John McEuen played the mandolin, fiddle, lap steel guitar, acoustic guitar and five-string banjo; he played the banjo most, and best. Later in the show, I realized how much McEuen needs a few songs onstage to ‘warm up.’ He reminded me of Mark Knopfler, another axman who, when I saw him in Edinburgh, seemed to need the first third of the concert to get in the groove. McEuen came alive during the fourth song, picking up the banjo and appearing unable to put it down.
It’s worth noting, too, that McEuen is as much a producer as a player, having recently won a Grammy for his production of his high school friend Steve Martin’s return to the banjo, The Crow. During the second set, McEuen played a detuned guitar, and, not unlike his friend Steve Martin, told some fine jokes in between riffs. His back arched, his knees bent, McEuen stood facing the audience at one point and, in the middle of a gentle riff, hit the low, open string and got a surprising amount of tone—and he laughed, enjoying himself immensely. McEuen played with a concentration and technical accuracy that reminded me of Leo Kottke; like Leo, he became wonderfully merzmerized, almost entranced by the sound of his own playing, letting new notes fly into bluegrass progressions. As he played a piece written for use in a film, McEuen showed that he is truly a master of his craft.

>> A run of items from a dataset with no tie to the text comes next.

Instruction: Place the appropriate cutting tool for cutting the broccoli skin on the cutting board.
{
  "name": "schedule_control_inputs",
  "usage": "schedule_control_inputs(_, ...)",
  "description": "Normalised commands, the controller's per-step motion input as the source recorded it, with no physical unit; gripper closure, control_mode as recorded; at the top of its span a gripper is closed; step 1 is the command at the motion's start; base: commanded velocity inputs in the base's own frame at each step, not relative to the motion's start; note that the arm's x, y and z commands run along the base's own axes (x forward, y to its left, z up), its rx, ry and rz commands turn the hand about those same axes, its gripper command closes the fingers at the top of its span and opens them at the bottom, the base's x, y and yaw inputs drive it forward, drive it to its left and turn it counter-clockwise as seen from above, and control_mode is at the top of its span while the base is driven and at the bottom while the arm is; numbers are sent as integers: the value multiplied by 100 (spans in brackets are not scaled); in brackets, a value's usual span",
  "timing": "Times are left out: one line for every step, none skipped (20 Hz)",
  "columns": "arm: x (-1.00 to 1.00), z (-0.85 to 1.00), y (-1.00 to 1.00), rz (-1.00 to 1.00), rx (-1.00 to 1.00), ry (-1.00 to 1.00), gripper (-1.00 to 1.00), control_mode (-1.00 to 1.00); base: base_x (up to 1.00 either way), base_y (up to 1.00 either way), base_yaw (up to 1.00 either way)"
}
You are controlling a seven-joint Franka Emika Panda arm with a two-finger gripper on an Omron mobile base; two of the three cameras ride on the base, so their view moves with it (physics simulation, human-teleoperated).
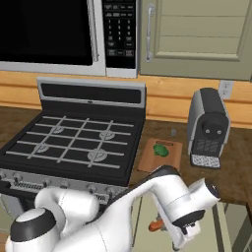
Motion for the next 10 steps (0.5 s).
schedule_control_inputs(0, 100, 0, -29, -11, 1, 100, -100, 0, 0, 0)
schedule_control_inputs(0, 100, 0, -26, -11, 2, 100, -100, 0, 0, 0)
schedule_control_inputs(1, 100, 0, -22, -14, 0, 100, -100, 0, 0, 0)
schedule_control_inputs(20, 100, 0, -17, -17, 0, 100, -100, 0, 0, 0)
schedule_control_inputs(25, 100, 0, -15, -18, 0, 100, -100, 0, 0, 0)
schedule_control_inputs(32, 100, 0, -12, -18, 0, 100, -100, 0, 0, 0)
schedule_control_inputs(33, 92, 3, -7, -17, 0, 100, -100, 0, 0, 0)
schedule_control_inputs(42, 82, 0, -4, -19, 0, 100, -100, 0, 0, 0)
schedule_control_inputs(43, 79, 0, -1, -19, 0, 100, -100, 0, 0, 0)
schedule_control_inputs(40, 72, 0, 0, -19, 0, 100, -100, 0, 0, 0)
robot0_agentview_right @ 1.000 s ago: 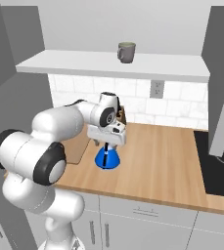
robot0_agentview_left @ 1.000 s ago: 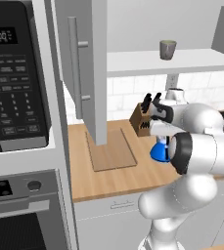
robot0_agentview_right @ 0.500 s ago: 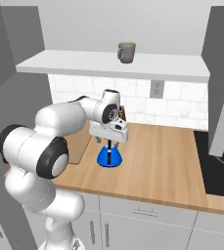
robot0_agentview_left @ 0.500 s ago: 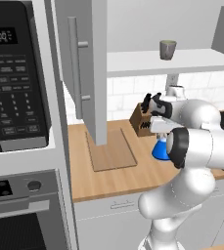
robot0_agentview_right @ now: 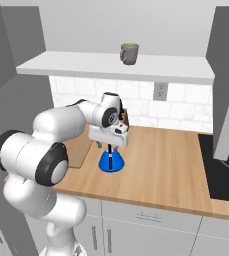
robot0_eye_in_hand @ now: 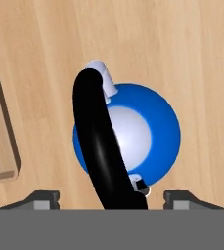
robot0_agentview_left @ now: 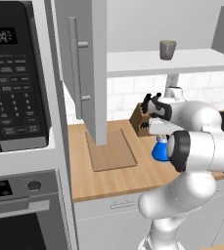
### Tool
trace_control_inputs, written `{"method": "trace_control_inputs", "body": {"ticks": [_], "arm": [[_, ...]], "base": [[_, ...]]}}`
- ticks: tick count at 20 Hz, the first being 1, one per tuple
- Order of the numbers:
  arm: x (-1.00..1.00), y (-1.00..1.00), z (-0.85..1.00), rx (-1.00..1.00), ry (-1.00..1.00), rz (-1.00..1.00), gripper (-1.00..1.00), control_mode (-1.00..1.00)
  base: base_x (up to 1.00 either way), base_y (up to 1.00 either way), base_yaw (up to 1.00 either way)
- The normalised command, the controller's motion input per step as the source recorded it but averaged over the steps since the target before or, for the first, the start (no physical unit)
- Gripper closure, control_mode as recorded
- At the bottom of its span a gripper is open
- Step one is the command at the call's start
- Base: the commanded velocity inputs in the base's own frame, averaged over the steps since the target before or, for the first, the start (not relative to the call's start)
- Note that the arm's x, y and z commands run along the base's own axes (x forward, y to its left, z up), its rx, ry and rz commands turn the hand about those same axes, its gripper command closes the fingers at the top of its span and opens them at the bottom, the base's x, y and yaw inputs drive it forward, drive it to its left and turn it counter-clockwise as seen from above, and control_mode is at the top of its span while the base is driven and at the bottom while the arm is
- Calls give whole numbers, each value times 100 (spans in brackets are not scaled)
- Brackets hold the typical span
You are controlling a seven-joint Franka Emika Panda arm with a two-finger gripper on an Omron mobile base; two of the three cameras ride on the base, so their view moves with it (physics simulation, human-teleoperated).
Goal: Pick the kettle from the counter and place it on the tray. Then pick the mug from the cabinet and place it on the tray. Then close the cabinet doors.
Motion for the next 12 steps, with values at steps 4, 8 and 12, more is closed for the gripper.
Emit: {"method": "trace_control_inputs", "body": {"ticks": [4,8,12], "arm": [[-15,1,-19,0,0,2,100,-100],[-14,0,-9,0,-1,1,100,-100],[-24,1,-1,0,-4,4,100,-100]], "base": [[0,0,0],[0,0,0],[0,0,0]]}}
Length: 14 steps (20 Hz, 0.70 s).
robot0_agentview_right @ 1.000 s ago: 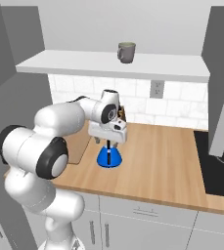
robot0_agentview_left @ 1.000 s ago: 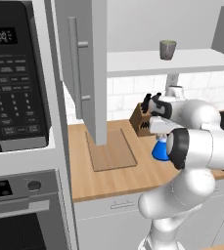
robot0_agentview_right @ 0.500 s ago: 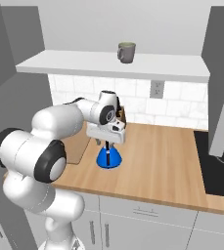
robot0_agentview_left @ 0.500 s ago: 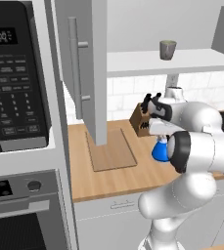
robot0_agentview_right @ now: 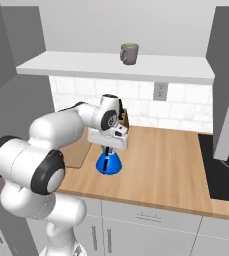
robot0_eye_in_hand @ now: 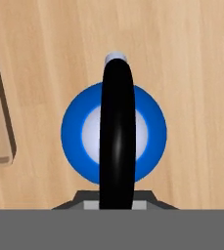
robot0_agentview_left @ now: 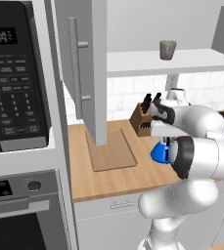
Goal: Pick the kettle from the counter and place it on the tray. Then pick the mug from the cabinet and place it on the tray. Then close the cabinet doors.
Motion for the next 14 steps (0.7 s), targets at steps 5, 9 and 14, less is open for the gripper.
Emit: {"method": "trace_control_inputs", "body": {"ticks": [5,9,14], "arm": [[-38,24,9,-3,-13,11,100,-100],[-34,52,21,-10,-14,21,100,-100],[-11,55,28,-6,-12,23,100,-100]], "base": [[0,0,0],[0,0,0],[0,0,0]]}}
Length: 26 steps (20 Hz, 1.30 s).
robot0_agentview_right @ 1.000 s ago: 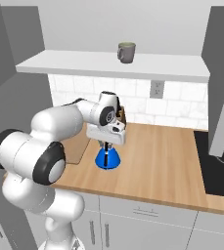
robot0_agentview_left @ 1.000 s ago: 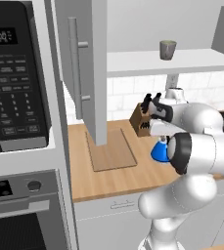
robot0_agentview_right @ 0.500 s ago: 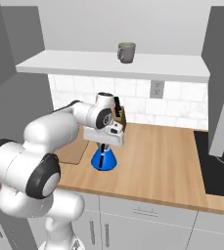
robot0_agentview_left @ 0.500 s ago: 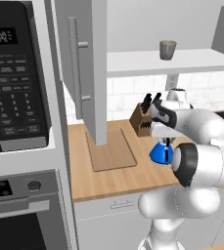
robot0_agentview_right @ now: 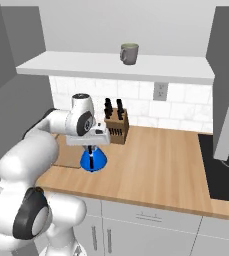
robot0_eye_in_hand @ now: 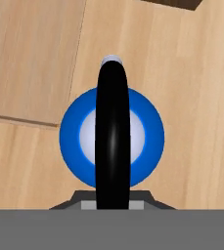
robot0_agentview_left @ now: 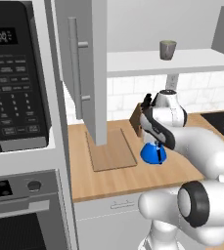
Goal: Pick the kettle from the counter and place it on the tray. Then pick the mug from the cabinet and place it on the tray. Then close the cabinet doors.
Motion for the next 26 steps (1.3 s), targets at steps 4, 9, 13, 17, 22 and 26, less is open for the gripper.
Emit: {"method": "trace_control_inputs", "body": {"ticks": [4,9,13,17,22,26], "arm": [[1,51,44,0,-6,22,100,-100],[13,57,35,0,0,20,100,-100],[35,50,6,0,0,19,100,-100],[53,37,0,2,0,17,100,-100],[59,26,0,0,0,15,100,-100],[52,21,-2,0,0,14,100,-100]], "base": [[0,0,0],[0,0,0],[0,0,0],[0,0,0],[0,0,0],[0,0,0]]}}
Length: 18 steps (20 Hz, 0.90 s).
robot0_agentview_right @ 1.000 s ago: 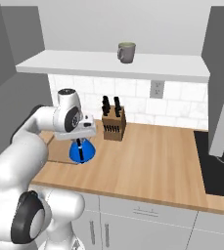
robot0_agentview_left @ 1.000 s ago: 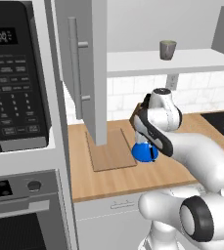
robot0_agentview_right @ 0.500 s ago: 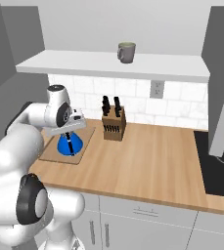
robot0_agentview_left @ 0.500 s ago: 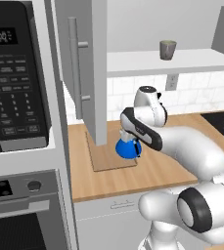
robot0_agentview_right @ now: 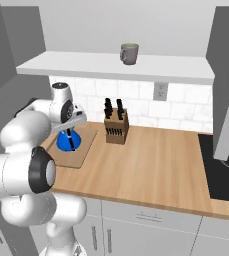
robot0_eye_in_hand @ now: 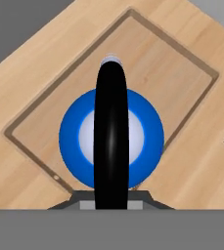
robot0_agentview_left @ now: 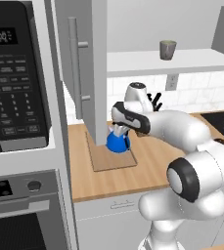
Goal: Pick the kettle from the counter and place it on the tray. Then pick the mug from the cabinet and place it on the tray. Then close the cabinet doors.
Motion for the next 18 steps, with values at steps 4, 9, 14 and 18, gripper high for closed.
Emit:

NGDB chose their cover songs strategically, reflecting their long history in modern music. Beyond original material, the first set included songs by Willie Nelson, Jimmy Martin, an uptempo version of the Grateful Dead’s “Dark Hollow,” a rockabilly version of the Beatles’ “Get Back,” and a slick blues take on Canned Heat’s anthem “Goin’ Up the Country.” During the second set, Jeff Hanna introduced Jerry Jeff Walker’s “Mr. Bojangles” as “a song that changed our lives,” and urged the full house to sing the final choruses. Hanna donned a white Stratocaster for the encore: “Will the Circle Be Unbroken” into the odd, but decent classic rock staple “The Weight.” Interestingly, the latest NGDB release—The Speed of Life—includes ripping covers of Steelers’ Wheel “Stuck in the Middle (With You)” and “Goin’ Up The Country.” This summer, NGDB will perform at the Bonaroo Music and Arts Festival in Tennessee, sharing the bill with the Avett Brothers, Norah Jones, the Carolina Chocolate Drops and Steve Martin, among many others. As American pop music continues to evolve, the Nitty Gritty Dirt Band will become legendary, with every fresh banjo riff, every harmonica wail, and every American tune.